WHAT IS EXPECTED:
Could the lines from the one containing "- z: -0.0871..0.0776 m" through the end of the material below be returned exactly, with nothing else?

GIVEN INFORMATION:
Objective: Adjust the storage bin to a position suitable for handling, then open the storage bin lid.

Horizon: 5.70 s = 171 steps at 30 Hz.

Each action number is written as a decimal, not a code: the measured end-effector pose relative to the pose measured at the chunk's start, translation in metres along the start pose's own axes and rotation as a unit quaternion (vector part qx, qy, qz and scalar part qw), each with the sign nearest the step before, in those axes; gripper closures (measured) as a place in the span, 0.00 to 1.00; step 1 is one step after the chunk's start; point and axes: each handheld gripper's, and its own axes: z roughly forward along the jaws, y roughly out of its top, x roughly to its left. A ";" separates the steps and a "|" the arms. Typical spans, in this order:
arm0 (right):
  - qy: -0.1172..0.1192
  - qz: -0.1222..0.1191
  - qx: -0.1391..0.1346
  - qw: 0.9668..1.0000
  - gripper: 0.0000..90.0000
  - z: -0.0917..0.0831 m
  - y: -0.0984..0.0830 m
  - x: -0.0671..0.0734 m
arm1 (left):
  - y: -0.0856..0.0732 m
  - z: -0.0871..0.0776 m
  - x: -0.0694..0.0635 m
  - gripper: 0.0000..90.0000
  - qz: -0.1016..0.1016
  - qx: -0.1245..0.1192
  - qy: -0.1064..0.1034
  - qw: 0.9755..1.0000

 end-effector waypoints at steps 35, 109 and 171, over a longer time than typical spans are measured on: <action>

EXERCISE OUTPUT:
  - z: -0.0871..0.0776 m
  - x: -0.0694..0.0635 m
  - gripper: 0.0000..90.0000
  - qz: -0.1016..0.1016
  - qx: -0.1245..0.1192
  - qy: -0.1064..0.1034
  - qw: 0.9755..1.0000

 end-effector waypoints at steps 35, 109 and 171, over a longer time than typical spans are measured on: <action>

The output is complete as it stands.